Provided material:

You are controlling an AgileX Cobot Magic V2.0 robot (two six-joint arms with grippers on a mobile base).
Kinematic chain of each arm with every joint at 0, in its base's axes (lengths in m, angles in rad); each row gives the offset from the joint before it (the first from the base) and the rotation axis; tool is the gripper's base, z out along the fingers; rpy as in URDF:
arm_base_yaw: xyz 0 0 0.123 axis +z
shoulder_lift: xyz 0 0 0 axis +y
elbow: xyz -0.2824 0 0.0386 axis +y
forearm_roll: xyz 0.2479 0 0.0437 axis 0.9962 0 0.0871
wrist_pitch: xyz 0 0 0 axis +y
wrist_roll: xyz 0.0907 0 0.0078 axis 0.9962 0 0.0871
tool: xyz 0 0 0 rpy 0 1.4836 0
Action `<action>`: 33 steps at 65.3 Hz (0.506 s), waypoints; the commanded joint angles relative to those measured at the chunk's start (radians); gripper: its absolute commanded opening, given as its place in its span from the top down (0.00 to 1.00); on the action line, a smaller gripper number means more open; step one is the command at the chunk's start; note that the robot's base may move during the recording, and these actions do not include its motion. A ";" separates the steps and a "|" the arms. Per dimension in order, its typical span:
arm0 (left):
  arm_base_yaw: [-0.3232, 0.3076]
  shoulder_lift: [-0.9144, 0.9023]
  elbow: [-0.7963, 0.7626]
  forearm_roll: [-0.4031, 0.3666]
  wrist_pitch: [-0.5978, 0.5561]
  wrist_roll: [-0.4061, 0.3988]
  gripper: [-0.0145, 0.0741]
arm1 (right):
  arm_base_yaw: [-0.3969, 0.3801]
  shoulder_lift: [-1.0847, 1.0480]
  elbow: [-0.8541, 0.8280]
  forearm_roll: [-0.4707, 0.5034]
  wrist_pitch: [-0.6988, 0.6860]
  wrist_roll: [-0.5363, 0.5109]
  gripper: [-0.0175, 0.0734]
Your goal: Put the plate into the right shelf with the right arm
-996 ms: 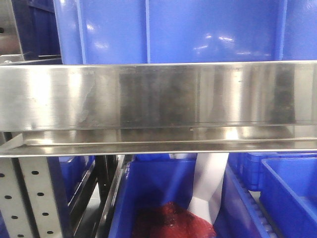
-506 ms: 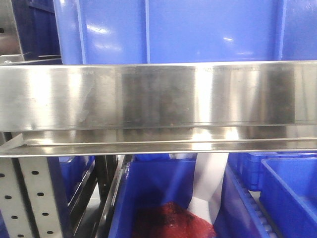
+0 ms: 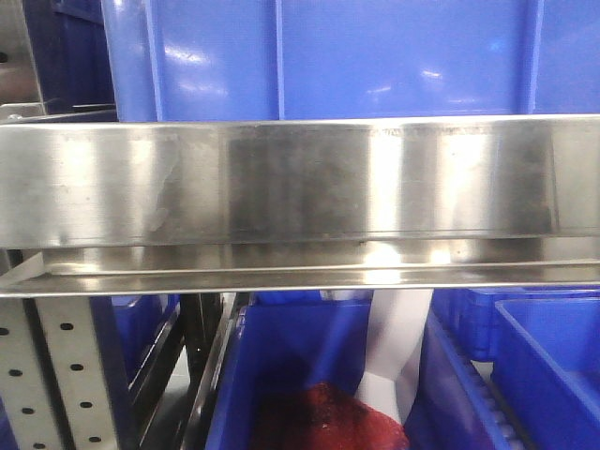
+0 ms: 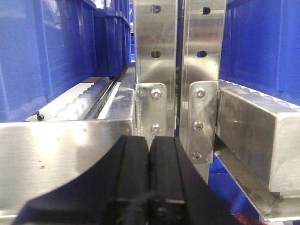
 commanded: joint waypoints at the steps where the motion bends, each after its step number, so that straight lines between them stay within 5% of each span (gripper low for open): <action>1: -0.001 -0.011 0.008 -0.002 -0.087 -0.002 0.89 | -0.003 0.010 -0.026 -0.012 -0.084 -0.005 0.75; 16: -0.001 -0.011 0.008 -0.002 -0.087 -0.002 0.89 | -0.026 0.010 0.000 0.023 -0.109 -0.006 0.75; 33: -0.001 -0.011 0.008 -0.002 -0.087 -0.002 0.89 | -0.260 -0.046 0.198 0.111 -0.292 -0.064 0.75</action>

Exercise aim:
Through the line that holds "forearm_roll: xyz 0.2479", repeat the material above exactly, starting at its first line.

Exercise output:
You are controlling an AgileX Cobot Magic V2.0 robot (two six-joint arms with grippers on a mobile base).
Kinematic chain of each arm with every joint at 0, in its base's axes (lengths in m, angles in rad); each row gives the offset from the joint before it (the first from the base) and the rotation axis; tool is the gripper's base, z out along the fingers; rpy as in URDF:
arm_base_yaw: xyz 0 0 0.123 axis +z
shoulder_lift: xyz 0 0 0 axis +y
elbow: xyz -0.2824 0 0.0386 axis +y
forearm_roll: xyz 0.2479 0 0.0437 axis 0.9962 0 0.0871

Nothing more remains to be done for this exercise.